* THE PROBLEM *
Copy the data below exactly. Any pictures in it should be omitted.
+ + + + + + +
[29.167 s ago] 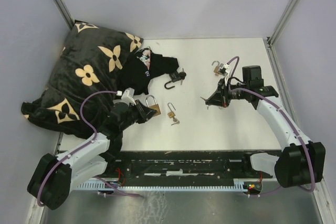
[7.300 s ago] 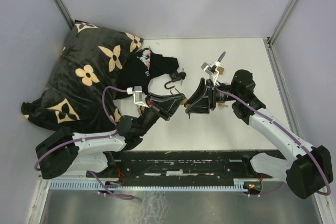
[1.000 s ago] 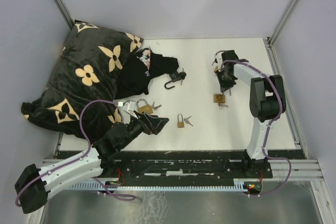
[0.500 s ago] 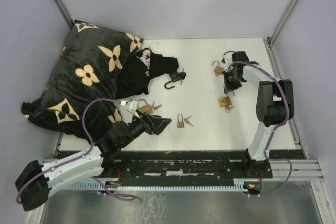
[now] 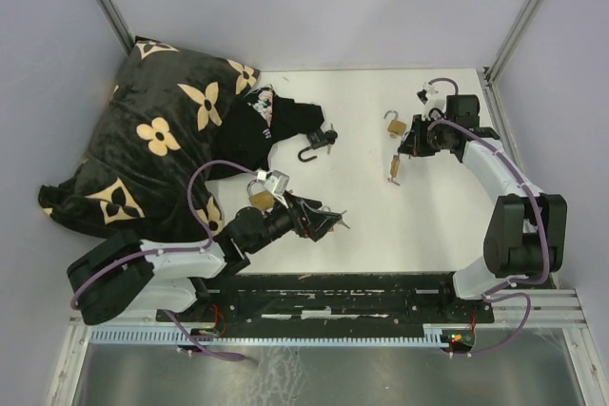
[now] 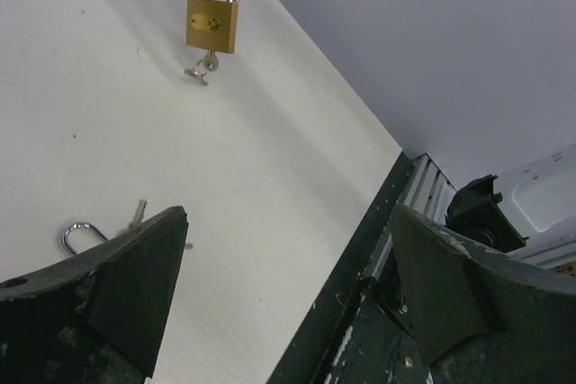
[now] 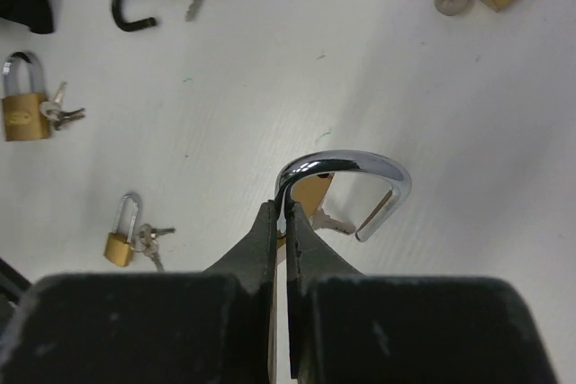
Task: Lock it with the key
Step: Pick up the lock from the center of the board.
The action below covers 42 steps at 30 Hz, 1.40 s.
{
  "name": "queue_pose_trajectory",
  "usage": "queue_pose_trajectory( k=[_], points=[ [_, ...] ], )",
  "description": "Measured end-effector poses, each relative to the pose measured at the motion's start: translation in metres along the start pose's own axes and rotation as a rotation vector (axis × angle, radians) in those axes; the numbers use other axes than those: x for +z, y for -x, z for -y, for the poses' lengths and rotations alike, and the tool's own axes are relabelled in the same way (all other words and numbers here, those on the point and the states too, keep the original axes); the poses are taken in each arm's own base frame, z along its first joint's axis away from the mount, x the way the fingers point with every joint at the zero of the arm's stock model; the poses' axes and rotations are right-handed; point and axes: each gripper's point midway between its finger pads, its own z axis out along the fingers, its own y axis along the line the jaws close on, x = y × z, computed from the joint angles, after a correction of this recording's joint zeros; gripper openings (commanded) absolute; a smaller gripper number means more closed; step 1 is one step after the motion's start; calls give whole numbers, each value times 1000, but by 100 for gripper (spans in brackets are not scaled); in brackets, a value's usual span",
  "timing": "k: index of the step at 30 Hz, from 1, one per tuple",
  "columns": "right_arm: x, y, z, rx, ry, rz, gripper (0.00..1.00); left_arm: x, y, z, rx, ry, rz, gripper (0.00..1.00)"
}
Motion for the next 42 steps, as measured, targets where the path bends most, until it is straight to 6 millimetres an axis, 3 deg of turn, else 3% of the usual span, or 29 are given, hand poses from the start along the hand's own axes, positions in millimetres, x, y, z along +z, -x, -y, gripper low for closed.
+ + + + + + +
* EXERCISE RESULT *
[29.167 s ago] 
[7.300 s ago] 
[1.000 s ago] 
[0.500 s ago] 
[now] 
[now] 
[now] 
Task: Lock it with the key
Step: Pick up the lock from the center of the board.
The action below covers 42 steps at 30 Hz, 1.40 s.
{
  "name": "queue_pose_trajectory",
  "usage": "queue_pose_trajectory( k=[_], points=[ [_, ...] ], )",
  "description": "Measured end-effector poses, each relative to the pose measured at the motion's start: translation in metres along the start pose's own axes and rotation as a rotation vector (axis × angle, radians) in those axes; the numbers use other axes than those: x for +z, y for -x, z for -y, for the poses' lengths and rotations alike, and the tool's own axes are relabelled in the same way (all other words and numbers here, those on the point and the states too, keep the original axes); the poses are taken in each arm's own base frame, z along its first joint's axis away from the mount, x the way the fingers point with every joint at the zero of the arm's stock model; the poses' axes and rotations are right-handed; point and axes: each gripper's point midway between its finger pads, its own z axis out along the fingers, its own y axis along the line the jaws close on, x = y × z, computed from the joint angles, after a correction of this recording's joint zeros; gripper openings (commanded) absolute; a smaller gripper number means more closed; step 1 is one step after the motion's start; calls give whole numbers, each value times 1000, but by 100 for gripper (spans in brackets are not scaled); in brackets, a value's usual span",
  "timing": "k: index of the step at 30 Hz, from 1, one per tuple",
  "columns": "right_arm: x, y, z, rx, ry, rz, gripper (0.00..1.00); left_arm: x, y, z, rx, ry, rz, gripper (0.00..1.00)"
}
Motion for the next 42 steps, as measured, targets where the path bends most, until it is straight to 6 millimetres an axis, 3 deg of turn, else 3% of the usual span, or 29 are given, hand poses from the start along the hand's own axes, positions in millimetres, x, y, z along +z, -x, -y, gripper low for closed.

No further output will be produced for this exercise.